Higher concentrations of palmitate on PC3 cells and palmitate and insulin on PNT1A cells stimulate cellular activities that could favor cancer progression. Metformin inhibited most of these stimuli, showing the efficacy of this drug for cancer adjuvant therapy in obese patients (a group at increased risk for the development of prostrate cancer).
肥胖与前列腺癌之间的潜在关联已被提出。二甲双胍是一种抗糖尿病药物,具有抗增殖作用,被提议用于癌症治疗。然而,在肥胖等强烈增殖刺激条件下,其疗效仍不确定。因此,我们分析了高浓度饱和脂肪酸和/或胰岛素,无论有无二甲双胍,对前列腺细胞增殖和迁移的影响。
用对照培养基(DMEM,C)、棕榈酸(100 μM,HF)和/或胰岛素(50 μU,HI),无论有无二甲双胍(100 μM)处理人前列腺上皮细胞系非肿瘤细胞(PNT1A)和肿瘤细胞(PC3)24或48小时。
用HF处理时,PNT1A和PC3细胞的增殖均增强,而HI处理仅刺激PNT1A细胞增殖。二甲双胍抑制了两种细胞系中由HF引起的细胞增殖,但未阻断HI对PNT1A细胞的增殖作用。所有处理后PNT1A细胞迁移增加,而仅HF影响PC3细胞迁移;二甲双胍抑制了所有肥胖微环境刺激的迁移。
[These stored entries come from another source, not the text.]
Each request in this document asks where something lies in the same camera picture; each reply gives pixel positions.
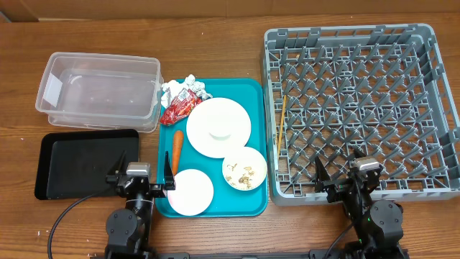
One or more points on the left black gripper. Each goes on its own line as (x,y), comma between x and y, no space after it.
(157,191)

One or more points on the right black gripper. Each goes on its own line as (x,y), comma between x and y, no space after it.
(337,187)

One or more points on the small pink-white bowl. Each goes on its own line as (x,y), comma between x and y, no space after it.
(193,193)

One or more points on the large white plate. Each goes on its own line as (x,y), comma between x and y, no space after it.
(217,126)

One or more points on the white bowl with rice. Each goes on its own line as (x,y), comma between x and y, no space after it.
(244,168)

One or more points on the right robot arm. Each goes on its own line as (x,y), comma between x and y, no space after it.
(376,225)

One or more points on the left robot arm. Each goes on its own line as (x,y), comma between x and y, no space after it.
(129,228)

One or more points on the grey dishwasher rack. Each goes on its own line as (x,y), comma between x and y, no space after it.
(380,88)

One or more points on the orange carrot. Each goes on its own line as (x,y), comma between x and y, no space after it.
(177,146)

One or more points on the black plastic tray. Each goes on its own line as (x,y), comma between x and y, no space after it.
(74,164)

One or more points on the teal serving tray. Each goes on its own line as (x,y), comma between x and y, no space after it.
(227,201)

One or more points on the red snack wrapper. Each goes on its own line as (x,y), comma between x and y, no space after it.
(180,107)

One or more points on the wooden chopstick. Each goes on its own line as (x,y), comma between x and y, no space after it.
(282,119)

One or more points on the crumpled white paper wad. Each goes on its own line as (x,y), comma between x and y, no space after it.
(172,88)

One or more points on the clear plastic storage bin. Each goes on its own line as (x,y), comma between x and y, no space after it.
(101,91)

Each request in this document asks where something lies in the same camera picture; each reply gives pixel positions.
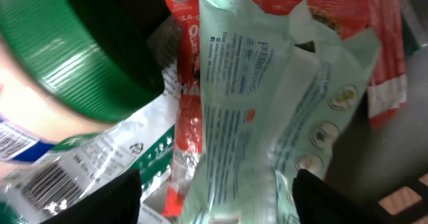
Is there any mint green wipes pack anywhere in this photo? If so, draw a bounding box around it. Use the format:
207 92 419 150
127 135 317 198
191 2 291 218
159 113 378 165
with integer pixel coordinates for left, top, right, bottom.
177 0 383 224

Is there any grey plastic mesh basket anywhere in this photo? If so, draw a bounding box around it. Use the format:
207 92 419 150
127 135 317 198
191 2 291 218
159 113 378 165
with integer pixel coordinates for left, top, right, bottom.
163 0 427 223

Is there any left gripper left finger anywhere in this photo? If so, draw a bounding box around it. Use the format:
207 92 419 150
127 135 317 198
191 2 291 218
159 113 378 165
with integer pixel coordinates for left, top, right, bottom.
42 169 142 224

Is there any green lid glass jar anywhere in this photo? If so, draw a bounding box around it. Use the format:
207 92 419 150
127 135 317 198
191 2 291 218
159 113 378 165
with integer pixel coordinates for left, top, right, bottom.
1 0 165 164

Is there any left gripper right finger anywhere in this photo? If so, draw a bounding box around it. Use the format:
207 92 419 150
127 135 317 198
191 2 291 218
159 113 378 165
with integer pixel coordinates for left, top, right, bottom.
292 169 384 224

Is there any orange red snack bag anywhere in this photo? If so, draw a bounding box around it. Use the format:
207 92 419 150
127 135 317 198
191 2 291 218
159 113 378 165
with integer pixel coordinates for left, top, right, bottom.
162 0 409 218

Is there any green white gloves package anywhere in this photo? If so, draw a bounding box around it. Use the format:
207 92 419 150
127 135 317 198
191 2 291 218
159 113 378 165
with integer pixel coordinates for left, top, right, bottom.
1 62 178 223
PNT1A细胞中的HF和HI处理以及PC3细胞中的HF处理均增加了波形蛋白表达,导致更高的上皮-间质转化(这反过来可能影响细胞迁移)。二甲双胍抑制正常细胞和肿瘤细胞中的波形蛋白表达。尽管HF处理增加了AMPK激活,但它也增加了活化的ERK1/2水平,这可能是两种细胞系中细胞高增殖的原因。相反,HI降低了两种细胞系中的AMPK激活,而它增加了PNT1A细胞中的ERK1/2水平并降低了PC3细胞中的ERK1/2水平(仅反映非肿瘤细胞中的细胞增殖增加)。二甲双胍在两种细胞系中维持了HF处理后AMPK的高激活并降低了ERK1/2水平,在PNT1A细胞中仅在HI处理后维持了这种状态,这能够降低这些处理引发的细胞增殖。
PC3细胞上较高浓度的棕榈酸以及PNT1A细胞上的棕榈酸和胰岛素刺激了可能有利于癌症进展的细胞活动。二甲双胍抑制了大多数这些刺激,表明该药物对肥胖患者(前列腺癌发生风险增加的群体)癌症辅助治疗的疗效。